HÜDA PAR Diyarbakır İl Başkanı Şeyhmus Tanrıkulu, Dicle Üniversitesi Bilgi ve Erdem Öğrenci Platformu tarafından İlahiyat Fakültesinde açılmış olan Arakan'da yaşanan vahşeti konu alan fotoğraf sergisini ziyaret etti.
Sergiyi düzenleyen öğrenciler tarafından karşılanan Tanrıkulu'na, il yönetimi de eşlik etti. Sergideki resimleri inceleyen Tanrıkulu, öğrencileri yapmış oldukları çalışmadan dolayı tebrik etti.

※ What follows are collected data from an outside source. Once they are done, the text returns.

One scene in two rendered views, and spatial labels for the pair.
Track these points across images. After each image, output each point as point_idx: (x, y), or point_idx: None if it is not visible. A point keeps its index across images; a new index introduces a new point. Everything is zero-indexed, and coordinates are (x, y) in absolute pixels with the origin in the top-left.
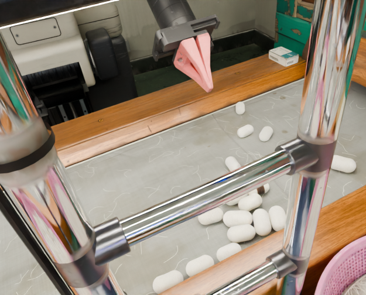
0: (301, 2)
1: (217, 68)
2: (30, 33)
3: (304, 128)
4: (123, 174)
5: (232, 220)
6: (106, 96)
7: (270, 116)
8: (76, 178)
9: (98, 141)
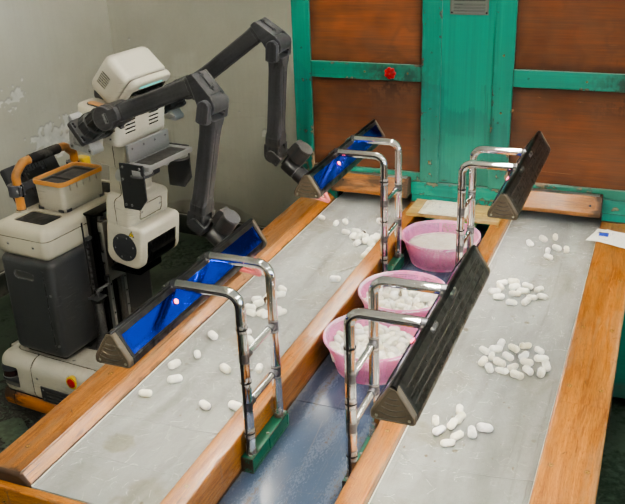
0: (316, 163)
1: None
2: (148, 209)
3: (397, 182)
4: (305, 248)
5: (366, 239)
6: (131, 274)
7: (337, 217)
8: (287, 255)
9: (279, 242)
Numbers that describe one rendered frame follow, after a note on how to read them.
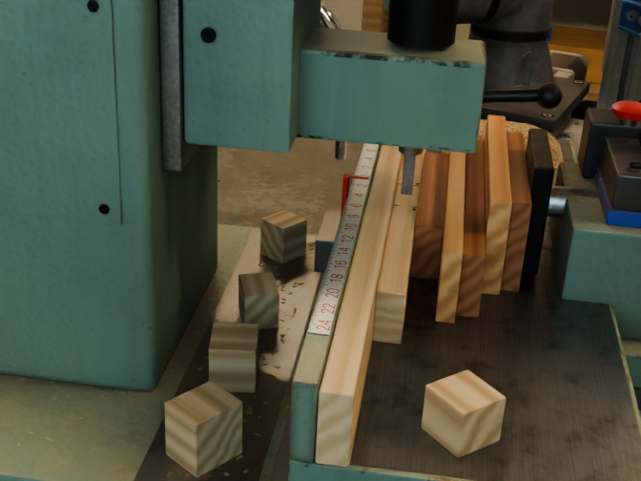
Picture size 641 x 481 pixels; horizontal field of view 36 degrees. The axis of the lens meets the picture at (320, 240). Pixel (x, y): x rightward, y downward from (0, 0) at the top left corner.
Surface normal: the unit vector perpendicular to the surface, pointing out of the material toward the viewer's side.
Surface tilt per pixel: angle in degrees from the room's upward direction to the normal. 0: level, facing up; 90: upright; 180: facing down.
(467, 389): 0
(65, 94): 90
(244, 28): 90
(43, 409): 0
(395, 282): 0
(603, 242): 90
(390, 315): 90
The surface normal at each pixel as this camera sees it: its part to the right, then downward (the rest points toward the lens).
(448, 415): -0.83, 0.21
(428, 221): 0.04, -0.90
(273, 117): -0.15, 0.43
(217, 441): 0.71, 0.34
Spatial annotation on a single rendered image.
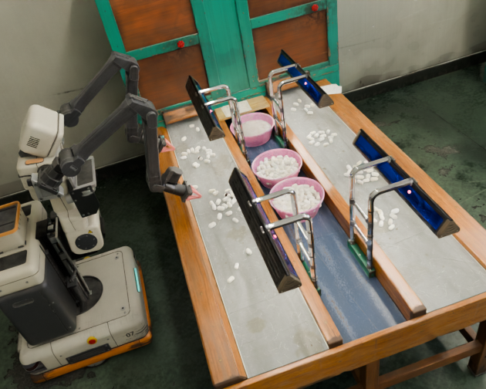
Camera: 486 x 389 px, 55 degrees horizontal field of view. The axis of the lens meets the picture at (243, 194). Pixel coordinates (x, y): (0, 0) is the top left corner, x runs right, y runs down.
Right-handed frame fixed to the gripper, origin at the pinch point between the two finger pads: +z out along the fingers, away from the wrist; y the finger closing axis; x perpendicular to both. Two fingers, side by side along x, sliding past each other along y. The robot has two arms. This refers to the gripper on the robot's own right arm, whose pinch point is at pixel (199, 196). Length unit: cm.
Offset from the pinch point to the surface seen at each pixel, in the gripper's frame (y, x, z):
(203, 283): -50, 11, -4
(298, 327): -82, -6, 19
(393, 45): 170, -105, 178
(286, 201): -13.7, -19.8, 34.9
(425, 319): -96, -34, 52
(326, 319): -85, -15, 25
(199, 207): 1.1, 6.7, 3.6
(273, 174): 8.1, -20.9, 35.0
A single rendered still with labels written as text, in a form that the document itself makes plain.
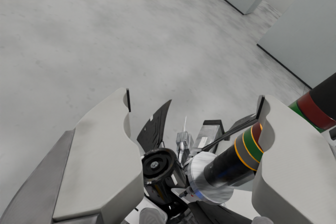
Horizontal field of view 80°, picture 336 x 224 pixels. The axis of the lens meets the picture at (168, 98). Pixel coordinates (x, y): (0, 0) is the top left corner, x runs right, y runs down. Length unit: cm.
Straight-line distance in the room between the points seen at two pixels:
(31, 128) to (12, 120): 15
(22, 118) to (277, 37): 538
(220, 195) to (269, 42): 567
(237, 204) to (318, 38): 527
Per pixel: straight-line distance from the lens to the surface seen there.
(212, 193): 29
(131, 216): 51
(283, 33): 582
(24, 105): 207
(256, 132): 22
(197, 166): 29
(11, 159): 184
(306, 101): 20
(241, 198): 76
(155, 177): 50
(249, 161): 24
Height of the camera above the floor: 167
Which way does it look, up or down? 41 degrees down
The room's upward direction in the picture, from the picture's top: 35 degrees clockwise
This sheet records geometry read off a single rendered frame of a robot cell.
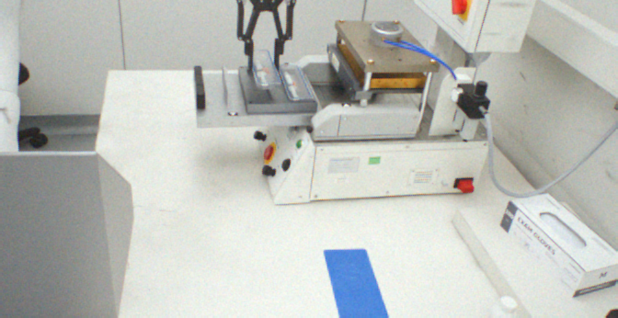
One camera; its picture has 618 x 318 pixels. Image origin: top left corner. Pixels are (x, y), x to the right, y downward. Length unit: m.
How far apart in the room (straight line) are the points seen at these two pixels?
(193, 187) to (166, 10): 1.52
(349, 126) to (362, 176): 0.15
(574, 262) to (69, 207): 0.94
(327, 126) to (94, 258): 0.57
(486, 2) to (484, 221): 0.50
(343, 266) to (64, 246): 0.56
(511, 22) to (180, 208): 0.86
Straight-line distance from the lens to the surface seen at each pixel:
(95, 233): 0.98
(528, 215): 1.33
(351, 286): 1.20
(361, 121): 1.28
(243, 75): 1.40
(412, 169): 1.40
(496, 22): 1.30
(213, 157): 1.52
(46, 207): 0.95
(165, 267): 1.21
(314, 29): 2.93
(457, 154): 1.43
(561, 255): 1.27
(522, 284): 1.26
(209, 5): 2.80
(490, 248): 1.32
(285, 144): 1.40
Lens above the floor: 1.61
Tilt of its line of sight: 32 degrees down
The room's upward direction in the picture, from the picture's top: 7 degrees clockwise

Daha sonra fotoğraf sersiyle ilgili açıklamalarda bulunan Tanrıkulu, Müslümanların kaderinin yurtlarından çıkarılmak ve katledilmek olmaması gerektiğini söyledi.
Başta İslam İşbirliği Teşkilatı (İİT) ve Birleşmiş Milletlerin (BM) katliamlara karşı sessizliğine tepki gösteren Tanrıkulu, İslam ülkeleri idarecilerinin aralarındaki ihtilafları bir kenara bırakıp, yeryüzünün mazlum ve mustazaflarına sahip çıkmaları gerektiğinin altını çizdi.
Tanrıkulu, "Öncelikle mazlum ve mustazaf Arakan halkının yaşamış olduğu bu mazlumiyeti ve mağduriyeti dile getirmek ve kamuoyu oluşturmak için fotoğraf sergisi açan Bilgi Erdem ve Bilge Gençlik Kulüplerinin yöneticilerini tebrik ediyorum. Gönül isterdi ki gerçekten vicdanları karalayan, vicdan sahiplerini derinden üzen bir fotoğraf sergisi değil de biraz daha gönlümüzü açacak, bizi sevindirecek faaliyetlerin yapılmasıdır. Fotoğrafları inceledik. Vicdan sahibi kişileri gerçekten yaralayan fotoğraflar. Daha önce Suriye, Irak ve Filistin'deki mazlum ve mustazaflarla ilgili resim sergileri yapılmıştı. Yeryüzündeki Müslümanların kaderi artık yurtlarından çıkarılmak ve katledilmek olmamalıdır. Buna dur denilmesi gerekiyor. Müslümanların da bunu görerek en azından bütün ihtilafları bir taraf bırakıp; devlet çıkarlarını, ulusal ve mezhep çıkarlarını bir taraf bırakıp adalet ekseninde bu sorunları çözmesi gerekiyor." dedi.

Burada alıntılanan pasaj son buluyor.